Intervention / Treatment

Detailed Description

It is well known that oxygen exchange is a major problem in patients with COVID-19 and hypoxia is one of the most serious effects, where patients succumb from acute respiratory distress syndrome (ARDS). The development of mucinous sputum plugs in individuals infected with SARS-CoV-2 is variable in the early stages of the disease. In addition, 30-40% of patients who are in hospital have expectoration production, and in a recent study on pulmonary pathology in patients with COVID-19, subsequent tests revealed markedly increased levels of MUC1 and MUC5AC in sputum and tracheal aspirates.

Currently, there are few therapeutic agents of limited efficacy to treat or avoid the complications of COVID-19 and none directed against airway mucus. An Australian pharmaceutical company has developed BromAc for the palliative treatment of highly mucinous tumors of the appendix and lung. This drug is composed of bromelain and acetylcysteine. During pre-clinical development, the sponsor found that BromAc® rapidly dissolved and removed tumour mucin, making it a potent mucolytic. BromAc® in combination have the ability, as shown in pre-clinical studies, to remove the mucin protective framework expressed by cancer including MUC1, MUC2, MUC4, MUC5AC and MUC16. The sponsor has shown the mechanism of action of BromAc - to break peptide and glycosidic linkages and disulphide bonds in tumour produced and respiratory mucin.

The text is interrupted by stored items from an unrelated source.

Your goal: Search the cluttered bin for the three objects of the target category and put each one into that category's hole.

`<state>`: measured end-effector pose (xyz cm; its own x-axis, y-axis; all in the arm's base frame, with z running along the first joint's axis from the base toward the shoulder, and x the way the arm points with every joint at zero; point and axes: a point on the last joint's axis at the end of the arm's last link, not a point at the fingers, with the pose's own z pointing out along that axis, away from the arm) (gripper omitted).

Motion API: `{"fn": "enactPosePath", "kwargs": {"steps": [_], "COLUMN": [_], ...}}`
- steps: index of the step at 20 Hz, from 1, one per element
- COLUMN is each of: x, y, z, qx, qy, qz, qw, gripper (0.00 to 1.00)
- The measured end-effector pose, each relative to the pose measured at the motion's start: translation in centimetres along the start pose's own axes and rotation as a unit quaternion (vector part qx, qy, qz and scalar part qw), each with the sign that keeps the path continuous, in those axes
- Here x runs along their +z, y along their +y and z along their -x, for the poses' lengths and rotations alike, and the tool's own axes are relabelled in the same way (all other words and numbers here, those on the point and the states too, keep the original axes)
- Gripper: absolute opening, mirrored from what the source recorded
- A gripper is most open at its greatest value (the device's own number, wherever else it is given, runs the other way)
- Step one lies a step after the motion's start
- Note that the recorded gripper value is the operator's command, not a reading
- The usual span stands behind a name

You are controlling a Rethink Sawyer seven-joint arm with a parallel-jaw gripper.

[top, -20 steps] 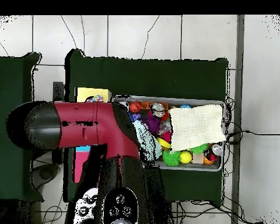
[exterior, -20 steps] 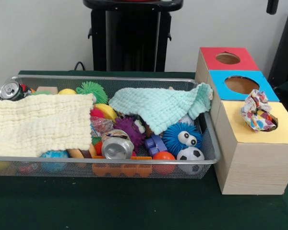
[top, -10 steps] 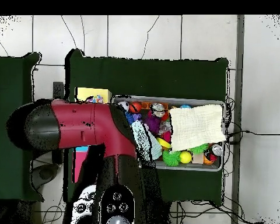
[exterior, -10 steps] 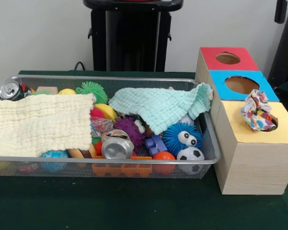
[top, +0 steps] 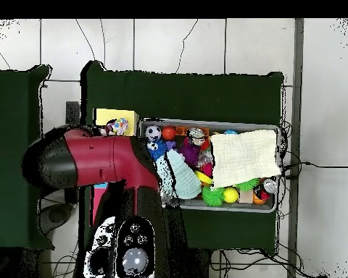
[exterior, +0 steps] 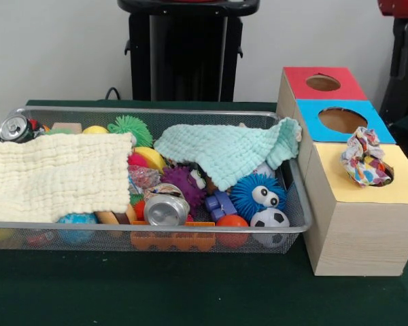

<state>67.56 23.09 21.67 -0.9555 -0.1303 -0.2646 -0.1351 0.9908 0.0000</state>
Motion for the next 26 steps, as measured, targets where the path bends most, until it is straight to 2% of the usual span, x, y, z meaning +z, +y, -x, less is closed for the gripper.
{"fn": "enactPosePath", "kwargs": {"steps": [5, 9, 10, 17, 26], "x": [3.3, 4.7, 5.7, 7.5, 9.3], "y": [0.1, -0.1, -0.2, -0.9, -0.6], "z": [-1.6, -2.2, -2.7, -4.5, -6.5], "qx": [-0.002, -0.001, 0.0, 0.001, -0.007], "qy": [0.006, 0.012, 0.017, 0.035, 0.035], "qz": [-0.004, -0.006, -0.008, -0.017, -0.029], "qw": [1.0, 0.9999, 0.9998, 0.9992, 0.999], "gripper": [1.0, 1.0, 1.0, 1.0, 1.0]}}
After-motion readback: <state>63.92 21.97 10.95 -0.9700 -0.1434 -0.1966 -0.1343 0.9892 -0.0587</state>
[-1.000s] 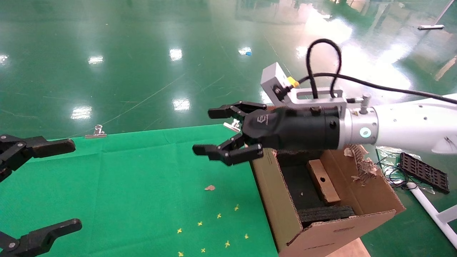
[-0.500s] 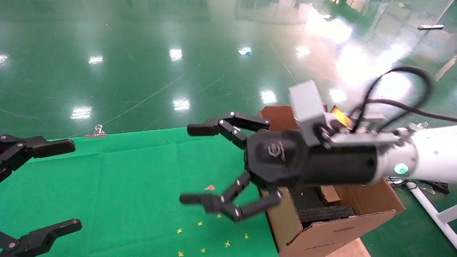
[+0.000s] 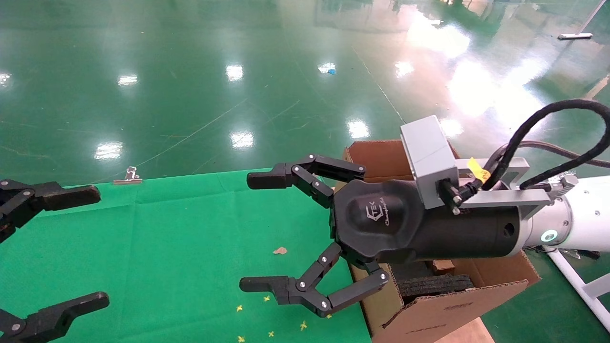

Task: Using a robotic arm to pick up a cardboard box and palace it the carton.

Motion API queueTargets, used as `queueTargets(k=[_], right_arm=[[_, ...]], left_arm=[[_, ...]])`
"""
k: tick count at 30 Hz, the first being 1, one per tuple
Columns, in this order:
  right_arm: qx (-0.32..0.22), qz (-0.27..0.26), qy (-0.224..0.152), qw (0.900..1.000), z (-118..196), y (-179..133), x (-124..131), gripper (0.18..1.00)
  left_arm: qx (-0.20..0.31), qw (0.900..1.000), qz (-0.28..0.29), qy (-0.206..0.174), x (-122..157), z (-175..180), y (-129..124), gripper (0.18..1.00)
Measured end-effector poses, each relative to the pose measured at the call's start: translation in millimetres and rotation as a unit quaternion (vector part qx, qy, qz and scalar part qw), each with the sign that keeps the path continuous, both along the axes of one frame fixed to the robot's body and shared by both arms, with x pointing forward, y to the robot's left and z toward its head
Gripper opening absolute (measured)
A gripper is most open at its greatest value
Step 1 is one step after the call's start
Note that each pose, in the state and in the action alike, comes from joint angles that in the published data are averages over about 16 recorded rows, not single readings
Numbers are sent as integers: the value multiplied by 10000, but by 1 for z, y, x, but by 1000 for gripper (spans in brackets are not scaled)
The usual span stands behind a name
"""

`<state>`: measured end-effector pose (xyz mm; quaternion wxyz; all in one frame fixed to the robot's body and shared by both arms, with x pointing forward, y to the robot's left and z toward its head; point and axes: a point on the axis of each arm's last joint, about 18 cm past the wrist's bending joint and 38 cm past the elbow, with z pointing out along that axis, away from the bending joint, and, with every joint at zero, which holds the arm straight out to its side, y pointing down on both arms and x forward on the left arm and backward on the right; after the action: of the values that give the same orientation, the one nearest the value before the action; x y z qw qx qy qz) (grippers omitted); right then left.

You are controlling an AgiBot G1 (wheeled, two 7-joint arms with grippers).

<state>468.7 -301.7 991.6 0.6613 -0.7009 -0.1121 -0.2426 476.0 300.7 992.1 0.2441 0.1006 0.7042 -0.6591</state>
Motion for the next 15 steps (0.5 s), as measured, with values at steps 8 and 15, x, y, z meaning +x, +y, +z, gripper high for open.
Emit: queueTargets(k=[8,15], right_arm=[[-7,-45,35,10000,0,0,3,1000],[-12,-69,51,10000,0,0,5,1000]], left_arm=[[0,10000,0,0,0,0,0,1001],[0,10000,0,0,0,0,0,1001]])
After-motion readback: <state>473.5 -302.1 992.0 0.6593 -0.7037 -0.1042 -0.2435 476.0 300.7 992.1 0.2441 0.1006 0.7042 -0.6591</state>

In an in vitro study by the sponsor with Vero and CALU-3 cells infected by SARS-CoV-2 (MOI 1 to -4) and treated with BromAc, it was found that the drug was able to reduce the virus's ability to infect cells, demonstrating an antiviral potential for SARS-CoV-2, with 99.99% reduction in viral infectivity at low concentrations. In addition to the anti-viral effect, BromAc is a potent mucolytic. In laboratory studies, BromAc (125ug or 250ug/ml plus 20mg/ml Acetylcysteine) resulted in complete dissolution of severe COVID-19 sputum after a single application within 30 minutes. BromAc significantly down-regulated cytokines and chemokines in comparison to Acetylcysteine alone or control, specifically those important to COVID-19 cytokine storm CCL2, CCL3, IL-6, CXCL10. In vivo safety models in two species have received nebulised and intranasal BromAc up to 500ug/20mg/ml three times daily for five days, with no evidence of respiratory or systemic toxicity clinically or on histology.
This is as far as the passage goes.